Top of Dataset content
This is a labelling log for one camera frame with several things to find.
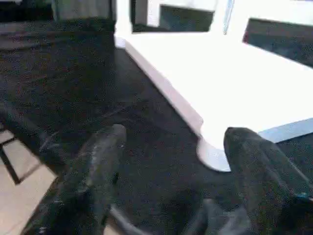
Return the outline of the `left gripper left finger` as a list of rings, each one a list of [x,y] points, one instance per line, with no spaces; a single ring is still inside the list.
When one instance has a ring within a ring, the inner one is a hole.
[[[21,234],[103,234],[126,139],[126,128],[120,124],[91,135],[52,182]]]

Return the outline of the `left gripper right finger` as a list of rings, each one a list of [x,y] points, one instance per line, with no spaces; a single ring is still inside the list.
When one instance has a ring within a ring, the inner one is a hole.
[[[256,234],[313,233],[313,185],[275,143],[229,127],[224,151]]]

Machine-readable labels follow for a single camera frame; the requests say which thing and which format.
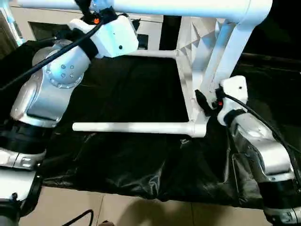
Bottom of Dataset content
Set down all of the entries exactly as they appear, but keep the images out.

● **Solution for this exercise**:
This is a labelling log for one camera frame with several things to find.
Return the outline of the `left gripper left finger` as a list of rings, each one a list of [x,y] points, one instance per line, with no spaces; a single ring is still inside the list.
When one instance has a ring within a ring, the inner one is a hole.
[[[21,234],[103,234],[126,139],[126,128],[120,124],[91,135],[52,182]]]

Return the outline of the `left gripper right finger` as a list of rings, each one a list of [x,y] points, one instance per line, with no spaces; a single ring is still inside the list.
When one instance has a ring within a ring, the inner one is a hole.
[[[256,234],[313,233],[313,185],[275,143],[229,127],[224,151]]]

Machine-readable labels follow for a single camera frame; the requests say which thing and which format.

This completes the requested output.